Сюжет «Доктора Джекила и мистера Хайда» приснился Стивенсону осенью 1885 года. Как вспоминает его жена Фанни, она проснулась от крика и, решив, что Роберта мучает кошмар, растолкала его. Однако Стивенсон был недоволен: «Зачем ты разбудила меня? Мне приснилась прекрасная страшная история». Первый вариант повести Стивенсон написал за три дня – тридцать тысяч слов. Фанни прочла и посоветовала сделать не психологическую драму, а аллегорию. Тогда Роберт сжег старую версию и за три дня сочинил новую. Некоторые биографы выражают сомнение в способности харкающего кровью больного совершать такие подвиги. Другие указывают на то, что в те времена болезни дыхательных путей лечили кокаином, мол, все дело в нем – намекая на «хамелеоновую жидкость», которую принимает доктор Джекил. Довольно унизительное для человеческого существа предположение: что любой героический поступок, любой полет фантазии непременно является следствием действия разнообразных субстанций. Стивенсон в самом деле использовал в лечебных целях экстракт из листьев коки – но начал делать это лишь через пять лет, в 1890-м, уже на Самоа. В конце концов, всех гениев рубежа веков можно объявить бандой кокаинистов, от Зигмунда Фрейда до Шерлока Холмса.
Борхес, уже совсем слепой и библейски старый, сочинил в 1981 году стихотворение «Праведники», где были такие строчки:
Не знаю, как насчет спасения мира, но я благодарен мирозданию за каждое слово, написанное Стивенсоном.
Смерть тумана
«Действительно, на Холмса было страшно смотреть. В тусклом свете туманного ноябрьского дня его спальня казалось достаточно мрачной, но особенно пронзил мне сердце вид его худого, изможденного лица на фоне подушек. <…> Пока я на улице подзывал кеб, ко мне из тумана приблизилась темная фигура. „Как здоровье мистера Холмса?“ – спросил голос». Шерлок Холмс умирает от неизвестной врачам тропической заразы в городе, погруженном в знаменитый туман, – таков зачин рассказа Артура Конан Дойла «Шерлок Холмс при смерти». Слава богу, ужасная экзотическая болезнь лишь разыграна сыщиком, чтобы уличить очередного злодея – в дураках оказывается не только убийца, но и простак Ватсон.
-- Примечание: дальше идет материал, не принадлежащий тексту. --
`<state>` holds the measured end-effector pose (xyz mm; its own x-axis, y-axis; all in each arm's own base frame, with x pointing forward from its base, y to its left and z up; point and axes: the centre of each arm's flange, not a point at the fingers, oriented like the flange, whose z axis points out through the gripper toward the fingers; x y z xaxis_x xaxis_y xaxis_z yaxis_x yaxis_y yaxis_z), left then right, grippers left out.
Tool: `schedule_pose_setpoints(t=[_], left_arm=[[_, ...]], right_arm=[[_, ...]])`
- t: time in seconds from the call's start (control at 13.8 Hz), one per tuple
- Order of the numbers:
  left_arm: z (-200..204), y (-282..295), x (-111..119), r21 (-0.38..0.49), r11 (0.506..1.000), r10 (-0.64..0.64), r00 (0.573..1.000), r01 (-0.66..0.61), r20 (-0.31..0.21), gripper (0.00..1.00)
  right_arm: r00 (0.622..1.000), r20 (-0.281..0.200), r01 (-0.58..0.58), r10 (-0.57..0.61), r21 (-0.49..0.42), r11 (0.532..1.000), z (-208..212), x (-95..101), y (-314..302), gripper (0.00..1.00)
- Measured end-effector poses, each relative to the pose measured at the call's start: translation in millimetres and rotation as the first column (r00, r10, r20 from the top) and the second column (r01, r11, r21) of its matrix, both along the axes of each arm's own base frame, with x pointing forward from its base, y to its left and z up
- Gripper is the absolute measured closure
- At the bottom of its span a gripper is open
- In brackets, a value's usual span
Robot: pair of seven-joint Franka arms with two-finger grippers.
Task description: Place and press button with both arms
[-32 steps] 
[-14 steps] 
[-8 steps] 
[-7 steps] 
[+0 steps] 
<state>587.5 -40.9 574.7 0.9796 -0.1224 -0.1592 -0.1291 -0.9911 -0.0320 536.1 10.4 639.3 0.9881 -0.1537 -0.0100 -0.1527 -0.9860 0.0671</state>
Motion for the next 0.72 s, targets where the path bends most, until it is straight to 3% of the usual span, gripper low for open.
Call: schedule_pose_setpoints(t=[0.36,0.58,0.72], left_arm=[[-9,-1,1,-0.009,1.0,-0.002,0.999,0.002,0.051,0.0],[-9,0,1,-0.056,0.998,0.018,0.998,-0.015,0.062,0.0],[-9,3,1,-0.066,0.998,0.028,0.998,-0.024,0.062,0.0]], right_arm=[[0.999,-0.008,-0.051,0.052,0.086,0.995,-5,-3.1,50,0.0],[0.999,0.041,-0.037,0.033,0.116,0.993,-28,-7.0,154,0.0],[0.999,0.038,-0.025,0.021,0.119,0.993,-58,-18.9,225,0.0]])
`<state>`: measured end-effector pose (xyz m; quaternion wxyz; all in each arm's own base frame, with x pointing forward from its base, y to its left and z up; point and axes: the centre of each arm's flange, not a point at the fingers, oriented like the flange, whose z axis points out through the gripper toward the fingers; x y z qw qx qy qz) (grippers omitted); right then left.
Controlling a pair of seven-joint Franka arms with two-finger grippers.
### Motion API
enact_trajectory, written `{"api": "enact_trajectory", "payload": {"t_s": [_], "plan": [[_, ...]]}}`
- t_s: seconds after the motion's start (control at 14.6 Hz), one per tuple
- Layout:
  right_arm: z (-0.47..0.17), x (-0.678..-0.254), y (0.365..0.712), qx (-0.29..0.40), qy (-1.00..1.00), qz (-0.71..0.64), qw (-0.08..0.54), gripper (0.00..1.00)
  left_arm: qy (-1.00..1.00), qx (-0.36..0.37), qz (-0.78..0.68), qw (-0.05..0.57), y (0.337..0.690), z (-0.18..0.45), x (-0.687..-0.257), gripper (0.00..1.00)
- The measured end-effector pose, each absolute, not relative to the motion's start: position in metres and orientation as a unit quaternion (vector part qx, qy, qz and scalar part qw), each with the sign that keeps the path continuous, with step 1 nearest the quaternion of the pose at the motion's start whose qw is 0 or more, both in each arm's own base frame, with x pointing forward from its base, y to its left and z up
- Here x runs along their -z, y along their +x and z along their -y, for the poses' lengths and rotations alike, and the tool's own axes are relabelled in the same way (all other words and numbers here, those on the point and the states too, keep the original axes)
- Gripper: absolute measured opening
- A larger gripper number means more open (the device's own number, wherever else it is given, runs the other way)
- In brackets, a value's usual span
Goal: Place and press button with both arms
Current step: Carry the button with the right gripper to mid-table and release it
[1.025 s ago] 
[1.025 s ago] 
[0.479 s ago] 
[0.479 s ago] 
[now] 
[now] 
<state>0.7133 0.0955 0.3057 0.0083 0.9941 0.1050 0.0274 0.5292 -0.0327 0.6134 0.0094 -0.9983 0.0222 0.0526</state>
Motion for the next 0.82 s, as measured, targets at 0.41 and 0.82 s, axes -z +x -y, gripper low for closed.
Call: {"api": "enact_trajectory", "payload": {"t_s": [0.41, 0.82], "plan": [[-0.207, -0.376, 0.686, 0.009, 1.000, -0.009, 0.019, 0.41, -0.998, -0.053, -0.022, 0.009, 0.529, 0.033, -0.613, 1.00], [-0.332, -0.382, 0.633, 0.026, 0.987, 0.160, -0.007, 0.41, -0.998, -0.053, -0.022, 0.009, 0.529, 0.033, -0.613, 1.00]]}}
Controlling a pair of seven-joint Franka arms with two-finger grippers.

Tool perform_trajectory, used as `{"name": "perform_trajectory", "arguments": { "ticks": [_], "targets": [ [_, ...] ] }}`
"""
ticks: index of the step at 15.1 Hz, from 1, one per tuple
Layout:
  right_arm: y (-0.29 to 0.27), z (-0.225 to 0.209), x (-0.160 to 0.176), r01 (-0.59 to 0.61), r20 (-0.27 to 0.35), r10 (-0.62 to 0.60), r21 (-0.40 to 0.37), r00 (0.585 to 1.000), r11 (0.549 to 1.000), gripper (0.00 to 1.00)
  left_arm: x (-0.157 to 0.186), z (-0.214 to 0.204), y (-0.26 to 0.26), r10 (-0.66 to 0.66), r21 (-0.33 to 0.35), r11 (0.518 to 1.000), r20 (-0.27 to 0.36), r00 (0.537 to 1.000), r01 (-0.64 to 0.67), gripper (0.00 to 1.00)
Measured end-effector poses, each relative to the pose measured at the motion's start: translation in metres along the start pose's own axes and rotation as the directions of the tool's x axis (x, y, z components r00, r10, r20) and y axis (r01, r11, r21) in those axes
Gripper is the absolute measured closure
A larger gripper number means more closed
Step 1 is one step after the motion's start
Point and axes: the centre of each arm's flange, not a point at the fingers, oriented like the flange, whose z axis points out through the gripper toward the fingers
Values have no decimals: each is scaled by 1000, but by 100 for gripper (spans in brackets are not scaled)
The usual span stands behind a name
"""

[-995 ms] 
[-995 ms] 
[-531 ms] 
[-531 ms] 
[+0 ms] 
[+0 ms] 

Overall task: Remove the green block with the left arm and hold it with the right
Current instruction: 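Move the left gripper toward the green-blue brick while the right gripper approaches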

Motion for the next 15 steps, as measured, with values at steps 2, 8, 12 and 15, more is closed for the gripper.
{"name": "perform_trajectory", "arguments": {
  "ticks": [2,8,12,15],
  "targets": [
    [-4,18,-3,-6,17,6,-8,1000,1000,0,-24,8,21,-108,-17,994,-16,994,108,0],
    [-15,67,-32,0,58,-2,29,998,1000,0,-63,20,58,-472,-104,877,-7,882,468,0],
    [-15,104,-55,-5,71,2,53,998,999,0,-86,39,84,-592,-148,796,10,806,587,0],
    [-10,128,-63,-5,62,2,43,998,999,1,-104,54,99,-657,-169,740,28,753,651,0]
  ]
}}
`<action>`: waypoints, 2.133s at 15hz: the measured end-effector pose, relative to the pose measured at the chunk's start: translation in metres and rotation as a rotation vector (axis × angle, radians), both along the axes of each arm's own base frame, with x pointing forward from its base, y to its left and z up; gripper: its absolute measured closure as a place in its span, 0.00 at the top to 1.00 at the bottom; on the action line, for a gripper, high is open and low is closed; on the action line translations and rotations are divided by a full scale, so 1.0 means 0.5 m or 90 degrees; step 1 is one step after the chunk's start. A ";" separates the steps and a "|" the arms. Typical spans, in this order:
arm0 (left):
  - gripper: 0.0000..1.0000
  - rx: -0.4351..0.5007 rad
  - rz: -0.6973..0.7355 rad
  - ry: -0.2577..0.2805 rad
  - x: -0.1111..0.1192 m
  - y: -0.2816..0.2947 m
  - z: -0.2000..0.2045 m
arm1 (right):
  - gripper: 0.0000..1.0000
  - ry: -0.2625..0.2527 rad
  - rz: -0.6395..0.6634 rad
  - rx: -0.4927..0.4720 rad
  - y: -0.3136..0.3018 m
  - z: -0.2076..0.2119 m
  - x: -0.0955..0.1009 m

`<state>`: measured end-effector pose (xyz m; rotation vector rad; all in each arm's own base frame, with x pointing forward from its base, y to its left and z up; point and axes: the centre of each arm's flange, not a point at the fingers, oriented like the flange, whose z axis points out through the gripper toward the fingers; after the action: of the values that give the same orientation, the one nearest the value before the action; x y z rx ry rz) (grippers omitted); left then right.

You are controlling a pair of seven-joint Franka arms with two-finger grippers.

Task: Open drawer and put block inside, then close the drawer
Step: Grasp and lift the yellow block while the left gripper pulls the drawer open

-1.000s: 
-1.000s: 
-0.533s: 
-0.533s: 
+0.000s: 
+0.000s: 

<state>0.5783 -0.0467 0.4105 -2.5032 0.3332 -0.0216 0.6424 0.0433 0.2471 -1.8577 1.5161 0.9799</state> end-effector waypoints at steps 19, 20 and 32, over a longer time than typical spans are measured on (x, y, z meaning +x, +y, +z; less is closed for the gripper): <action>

Однако главное здесь не сюжет, а атмосфера, знакомая по многим рассказам Конан Дойла, а до него – Диккенса, Теккерея, чуть позже – Генри Джеймса и других. Если дело происходит в Лондоне, то улицы утопают в зловещем тумане, в котором злодея не отличишь от праведника, сыщика – от преступника, где каждый живет своей анонимной жизнью. Тем Лондон и славен. Этот тезис могли бы подтвердить такие разные люди, как Эдгар Аллан По и Александр Герцен. Оттого до сегодняшнего дня бытует представление, что, говоря «Лондон», мы говорим «туман» – и наоборот. Как пел дешевый куплетист в одном советском фильме: «В Москве погода ясная, а в Лондоне туман». Однако дело в том, что в наше время тумана в Лондоне просто-напросто нет.
В старые добрые времена сезон туманов начинался здесь во второй половине октября. Несколько лет, проведенные мною в Лондоне, свидетельствуют о том, что мы живем в иную эпоху. Я выглядывал на улицу и ничего, кроме голубого фона, по которому морской ветер быстро перемещал архитектурные облака, – или, на худой конец, кроме серой небесной тряпки, – не видел. После чего можно было вернуться в свое кресло и продолжить чтение вышедшей в 2015 году книги Кристин Кортон «Лондонский туман. Биография»[139]
. Я наткнулся на нее тогда же, перелистывая журнал London Review of Books; там опубликована подробнейшая рецензия Нила Ашерсона под очень английским названием «Коричневая жижа, похожая на мармайт». «Английским» – потому, что за пределами нашего острова (и, конечно, Австралии) никто про мармайт и слыхом не слыхивал. В чисто просветительских целях поясню: мармайт – темно-коричневый пищевой продукт, предназначенный для намазывания на хлеб или тост (говорят, есть сейчас русское слово «спред», spread, которое избавляет от этого неуклюжего топтания), изготовляемый на основе дрожжевого экстракта. Чисто английская – и австралийская, вместе с «веджимайтом», – еда. Добавим еще одну важную вещь: мармайт либо обожаешь, либо ненавидишь, середины нет. Лондонский туман – пусть сегодня лишь в его литературно-художественном виде – тоже.